__Task goal__
Could you count how many lines of the data include "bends" and answer with the number only?

(Items listed in a dataset)
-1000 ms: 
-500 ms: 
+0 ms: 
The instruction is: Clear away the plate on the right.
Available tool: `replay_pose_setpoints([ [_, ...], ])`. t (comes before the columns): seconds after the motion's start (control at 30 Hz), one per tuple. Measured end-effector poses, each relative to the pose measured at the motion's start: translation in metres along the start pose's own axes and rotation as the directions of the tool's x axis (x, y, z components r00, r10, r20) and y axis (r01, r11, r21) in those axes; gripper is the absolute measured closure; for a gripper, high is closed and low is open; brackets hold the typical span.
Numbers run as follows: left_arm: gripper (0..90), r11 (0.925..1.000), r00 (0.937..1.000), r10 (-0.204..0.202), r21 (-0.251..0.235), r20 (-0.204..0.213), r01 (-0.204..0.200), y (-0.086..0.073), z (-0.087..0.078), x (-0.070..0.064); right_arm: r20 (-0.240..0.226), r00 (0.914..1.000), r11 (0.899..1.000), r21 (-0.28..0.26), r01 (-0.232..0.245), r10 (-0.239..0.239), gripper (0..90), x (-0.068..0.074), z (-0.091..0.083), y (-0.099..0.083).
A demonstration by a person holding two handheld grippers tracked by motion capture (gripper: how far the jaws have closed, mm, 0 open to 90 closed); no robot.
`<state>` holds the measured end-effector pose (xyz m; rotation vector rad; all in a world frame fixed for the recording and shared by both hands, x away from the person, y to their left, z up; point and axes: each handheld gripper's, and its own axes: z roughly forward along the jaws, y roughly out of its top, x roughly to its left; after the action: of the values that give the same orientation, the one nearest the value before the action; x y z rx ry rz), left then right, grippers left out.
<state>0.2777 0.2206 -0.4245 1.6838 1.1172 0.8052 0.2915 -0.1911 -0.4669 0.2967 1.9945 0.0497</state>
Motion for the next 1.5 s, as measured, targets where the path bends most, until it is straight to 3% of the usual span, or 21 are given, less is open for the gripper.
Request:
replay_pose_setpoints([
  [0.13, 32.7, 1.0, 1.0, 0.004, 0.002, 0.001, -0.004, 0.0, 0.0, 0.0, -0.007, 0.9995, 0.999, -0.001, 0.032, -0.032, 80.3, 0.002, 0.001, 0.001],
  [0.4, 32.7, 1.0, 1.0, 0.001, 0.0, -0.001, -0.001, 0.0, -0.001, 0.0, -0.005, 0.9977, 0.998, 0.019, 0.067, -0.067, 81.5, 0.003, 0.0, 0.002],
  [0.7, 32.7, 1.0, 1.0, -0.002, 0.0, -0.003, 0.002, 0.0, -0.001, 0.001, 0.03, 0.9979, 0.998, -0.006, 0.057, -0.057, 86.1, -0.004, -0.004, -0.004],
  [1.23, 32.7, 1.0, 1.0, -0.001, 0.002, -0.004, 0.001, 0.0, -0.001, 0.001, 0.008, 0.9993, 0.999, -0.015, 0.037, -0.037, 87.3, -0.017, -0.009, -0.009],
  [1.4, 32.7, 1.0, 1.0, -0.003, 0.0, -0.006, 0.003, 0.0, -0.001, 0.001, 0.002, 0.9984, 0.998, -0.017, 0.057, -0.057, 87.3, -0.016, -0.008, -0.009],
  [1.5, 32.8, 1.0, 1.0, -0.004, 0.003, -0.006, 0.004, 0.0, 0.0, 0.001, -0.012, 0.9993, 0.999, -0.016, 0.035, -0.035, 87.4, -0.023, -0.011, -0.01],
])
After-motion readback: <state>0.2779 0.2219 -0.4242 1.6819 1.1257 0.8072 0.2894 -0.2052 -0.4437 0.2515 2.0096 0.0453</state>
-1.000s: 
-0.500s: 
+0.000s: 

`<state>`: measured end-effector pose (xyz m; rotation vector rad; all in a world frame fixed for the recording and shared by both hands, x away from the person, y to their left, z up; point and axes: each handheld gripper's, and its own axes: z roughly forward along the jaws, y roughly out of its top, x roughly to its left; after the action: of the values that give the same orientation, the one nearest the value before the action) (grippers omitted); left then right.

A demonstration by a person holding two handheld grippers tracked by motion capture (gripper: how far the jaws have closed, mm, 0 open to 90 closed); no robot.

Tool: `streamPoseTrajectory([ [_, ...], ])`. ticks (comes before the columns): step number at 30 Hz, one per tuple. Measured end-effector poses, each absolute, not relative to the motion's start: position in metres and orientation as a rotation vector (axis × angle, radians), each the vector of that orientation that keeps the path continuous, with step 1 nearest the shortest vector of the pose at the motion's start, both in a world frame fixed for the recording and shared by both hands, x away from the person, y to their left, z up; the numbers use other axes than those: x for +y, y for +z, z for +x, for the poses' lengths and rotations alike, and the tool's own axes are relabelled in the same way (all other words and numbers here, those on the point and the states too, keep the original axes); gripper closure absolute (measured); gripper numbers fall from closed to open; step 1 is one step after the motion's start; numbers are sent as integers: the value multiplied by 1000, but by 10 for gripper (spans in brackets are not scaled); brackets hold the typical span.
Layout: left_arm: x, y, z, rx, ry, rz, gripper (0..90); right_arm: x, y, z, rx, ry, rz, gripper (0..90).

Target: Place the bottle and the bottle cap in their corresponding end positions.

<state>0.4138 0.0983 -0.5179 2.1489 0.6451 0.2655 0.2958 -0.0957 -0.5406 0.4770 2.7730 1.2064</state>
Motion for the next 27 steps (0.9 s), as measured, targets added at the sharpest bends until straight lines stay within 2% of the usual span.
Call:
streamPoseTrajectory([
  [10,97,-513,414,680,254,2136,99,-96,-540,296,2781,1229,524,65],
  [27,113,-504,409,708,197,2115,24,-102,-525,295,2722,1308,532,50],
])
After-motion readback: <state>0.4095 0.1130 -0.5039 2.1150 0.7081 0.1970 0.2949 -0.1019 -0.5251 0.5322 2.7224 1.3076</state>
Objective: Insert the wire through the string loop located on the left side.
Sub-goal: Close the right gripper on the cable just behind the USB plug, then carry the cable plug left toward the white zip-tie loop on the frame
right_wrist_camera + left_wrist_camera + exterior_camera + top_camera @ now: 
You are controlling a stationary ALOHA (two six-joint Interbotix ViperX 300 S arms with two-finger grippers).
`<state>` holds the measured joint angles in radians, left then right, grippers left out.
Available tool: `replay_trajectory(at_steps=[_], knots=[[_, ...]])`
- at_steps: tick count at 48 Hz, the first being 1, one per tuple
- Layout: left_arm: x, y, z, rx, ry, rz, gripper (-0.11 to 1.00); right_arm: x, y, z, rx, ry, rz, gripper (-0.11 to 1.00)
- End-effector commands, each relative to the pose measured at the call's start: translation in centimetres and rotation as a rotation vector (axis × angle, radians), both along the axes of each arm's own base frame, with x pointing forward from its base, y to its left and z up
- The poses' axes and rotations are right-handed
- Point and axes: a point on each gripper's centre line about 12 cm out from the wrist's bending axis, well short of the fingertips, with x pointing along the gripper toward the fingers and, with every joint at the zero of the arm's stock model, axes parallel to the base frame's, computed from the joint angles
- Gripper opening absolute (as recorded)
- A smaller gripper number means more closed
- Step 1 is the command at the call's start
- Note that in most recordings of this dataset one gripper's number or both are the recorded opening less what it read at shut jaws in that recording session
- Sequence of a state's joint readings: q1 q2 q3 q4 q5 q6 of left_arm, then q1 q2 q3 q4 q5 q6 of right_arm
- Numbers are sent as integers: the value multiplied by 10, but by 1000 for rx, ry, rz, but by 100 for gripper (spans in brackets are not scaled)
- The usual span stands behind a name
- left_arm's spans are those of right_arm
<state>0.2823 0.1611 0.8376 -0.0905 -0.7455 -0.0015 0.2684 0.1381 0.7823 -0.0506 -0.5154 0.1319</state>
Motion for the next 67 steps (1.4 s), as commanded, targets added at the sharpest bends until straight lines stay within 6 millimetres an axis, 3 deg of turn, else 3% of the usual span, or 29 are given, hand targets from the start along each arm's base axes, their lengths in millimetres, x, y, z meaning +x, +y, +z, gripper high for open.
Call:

__Solution to the problem__
3